Databricks Tables Connections

You can create a connection to Databricks Tables from the Designer Cloud Powered by Trifacta platform.

This section describes how to create connections of this type.

Databricks Tables provides a JDBC-based interface for reading and writing datasets in ADLS or WASB. Using the underlying JDBC connection, you can access your ADLS or WASB data like a relational datastore, run jobs against it, and write results back to the datastore as JDBC tables.
Your connection to Databricks Tables leverages the SSO authentication that is native to Databricks.
- For more information on Azure Databricks Tables, see https://docs.microsoft.com/en-us/azure/databricks/data/tables.

Supported Environments:

Operation	Designer Cloud Powered by Trifacta Enterprise Edition	Amazon	Microsoft Azure
Read	Not supported	Supported	Supported
Write	Not supported	Supported	Supported

Limitations

Ad-hoc publishing of generated results to Databricks Tables is not supported.
Integration with Kerberos or secure impersonation is not supported.
Some table types and publishing actions are not supported.
Access to external Hive metastores is not supported.

Prerequisites

Azure: The Designer Cloud Powered by Trifacta platform must be installed on Azure and integrated with an Azure Databricks cluster.
- See Install for Azure.
- See Configure for Azure Databricks.
  Note
  For job execution on Spark, the connection must use the Spark instance on the Azure Databricks cluster. No other Spark instance is supported. You can run jobs from this connection through the Photon running environment.
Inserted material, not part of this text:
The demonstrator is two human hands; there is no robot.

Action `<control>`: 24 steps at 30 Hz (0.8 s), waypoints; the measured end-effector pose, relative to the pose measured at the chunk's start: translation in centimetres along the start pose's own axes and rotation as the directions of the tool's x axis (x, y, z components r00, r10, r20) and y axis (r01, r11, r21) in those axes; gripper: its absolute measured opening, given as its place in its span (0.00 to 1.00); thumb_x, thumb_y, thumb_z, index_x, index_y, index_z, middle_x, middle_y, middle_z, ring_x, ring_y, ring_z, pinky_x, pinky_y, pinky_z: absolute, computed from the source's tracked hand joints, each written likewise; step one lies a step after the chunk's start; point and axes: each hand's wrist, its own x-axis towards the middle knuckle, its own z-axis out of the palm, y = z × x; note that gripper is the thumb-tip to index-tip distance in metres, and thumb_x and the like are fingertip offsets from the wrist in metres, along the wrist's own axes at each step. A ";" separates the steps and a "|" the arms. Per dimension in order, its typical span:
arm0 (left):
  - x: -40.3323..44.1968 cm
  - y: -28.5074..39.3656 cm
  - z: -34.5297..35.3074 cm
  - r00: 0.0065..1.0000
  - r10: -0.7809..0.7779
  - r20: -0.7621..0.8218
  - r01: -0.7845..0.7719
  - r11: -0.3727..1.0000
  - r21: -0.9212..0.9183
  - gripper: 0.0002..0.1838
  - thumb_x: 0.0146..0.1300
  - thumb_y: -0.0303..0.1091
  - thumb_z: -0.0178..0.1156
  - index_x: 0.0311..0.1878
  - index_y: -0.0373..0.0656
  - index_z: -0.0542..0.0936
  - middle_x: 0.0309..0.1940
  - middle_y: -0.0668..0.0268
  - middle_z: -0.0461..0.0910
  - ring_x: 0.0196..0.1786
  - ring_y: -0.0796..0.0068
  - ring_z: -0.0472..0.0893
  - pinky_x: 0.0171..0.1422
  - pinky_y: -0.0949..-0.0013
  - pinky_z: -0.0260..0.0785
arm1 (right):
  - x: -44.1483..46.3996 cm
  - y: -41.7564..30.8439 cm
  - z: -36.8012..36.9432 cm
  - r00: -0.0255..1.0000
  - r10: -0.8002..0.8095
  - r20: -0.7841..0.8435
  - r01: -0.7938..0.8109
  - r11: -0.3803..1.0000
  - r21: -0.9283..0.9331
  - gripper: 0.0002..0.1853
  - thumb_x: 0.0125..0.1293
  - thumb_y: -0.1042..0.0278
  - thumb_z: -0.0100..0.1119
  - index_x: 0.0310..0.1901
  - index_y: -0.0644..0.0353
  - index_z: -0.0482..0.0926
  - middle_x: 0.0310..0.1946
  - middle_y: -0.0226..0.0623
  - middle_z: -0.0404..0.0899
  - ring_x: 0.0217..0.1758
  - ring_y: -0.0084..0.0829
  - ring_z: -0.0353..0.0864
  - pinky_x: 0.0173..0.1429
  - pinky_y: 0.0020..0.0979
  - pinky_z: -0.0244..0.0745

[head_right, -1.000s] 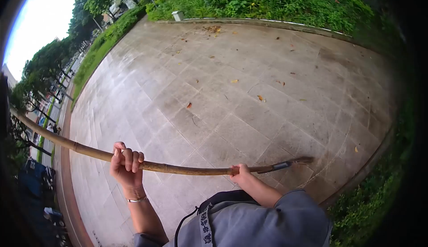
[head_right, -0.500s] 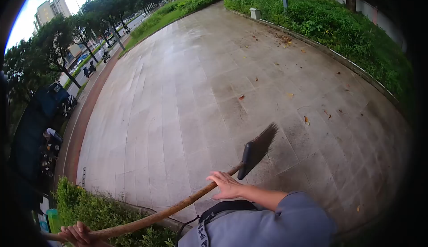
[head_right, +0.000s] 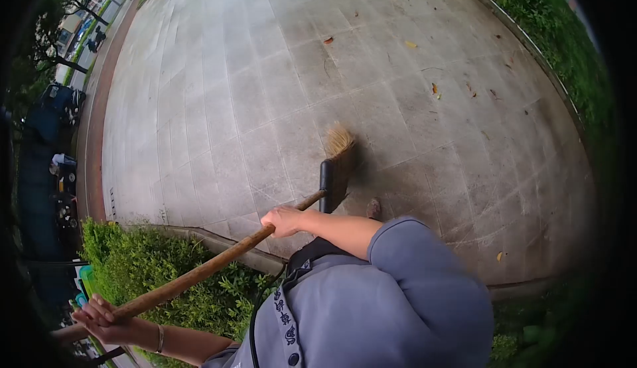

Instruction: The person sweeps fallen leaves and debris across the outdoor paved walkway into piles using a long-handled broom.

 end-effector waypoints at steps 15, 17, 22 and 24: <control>-26.6 -11.5 5.7 0.500 -0.833 0.236 0.866 0.474 -0.159 0.17 0.71 0.44 0.47 0.27 0.45 0.66 0.14 0.68 0.66 0.19 0.73 0.69 0.32 0.67 0.67 | -33.4 16.8 -9.0 0.769 0.635 -0.080 -0.631 0.732 -0.259 0.10 0.41 0.71 0.54 0.30 0.57 0.76 0.30 0.45 0.80 0.41 0.49 0.78 0.41 0.47 0.70; -23.7 -10.1 3.3 0.611 -0.763 0.210 0.789 0.562 -0.250 0.16 0.70 0.46 0.48 0.27 0.48 0.70 0.14 0.69 0.68 0.18 0.74 0.68 0.29 0.69 0.66 | -29.4 16.1 -9.6 0.827 0.541 -0.154 -0.562 0.787 -0.255 0.10 0.40 0.70 0.54 0.29 0.57 0.74 0.27 0.47 0.78 0.38 0.50 0.78 0.39 0.46 0.70; -14.6 0.0 -0.9 0.993 -0.119 -0.016 0.119 0.992 -0.033 0.11 0.72 0.35 0.43 0.32 0.44 0.68 0.12 0.74 0.60 0.15 0.83 0.63 0.29 0.75 0.63 | -14.9 8.8 -11.6 0.972 0.116 -0.203 -0.165 0.955 -0.245 0.10 0.40 0.72 0.53 0.29 0.58 0.74 0.25 0.49 0.77 0.35 0.52 0.78 0.37 0.48 0.69; -13.1 5.2 0.6 0.968 0.179 -0.177 -0.181 0.983 0.001 0.10 0.72 0.32 0.43 0.32 0.45 0.64 0.11 0.75 0.57 0.13 0.85 0.56 0.28 0.80 0.58 | -9.6 4.7 -12.5 0.988 -0.090 -0.127 0.050 0.956 -0.290 0.09 0.42 0.72 0.53 0.30 0.57 0.73 0.23 0.48 0.77 0.33 0.52 0.77 0.37 0.49 0.69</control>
For more information, see Running Environment Options.
AWS: The Designer Cloud Powered by Trifacta platform must be installed on AWS and integrated with an AWS Databricks cluster.
- See Install for AWS.
- See Configure for AWS Databricks.
  Note
  For job execution on Spark, the connection must use the Spark instance on the AWS Databricks cluster. No other Spark instance is supported. You can run jobs from this connection through the Photon running environment. For more information, see Running Environment Options.
This connection interacts with Databricks Tables through the Hive metastore that has been installed in the Databricks cluster.
Note
External Hive metastores are not supported.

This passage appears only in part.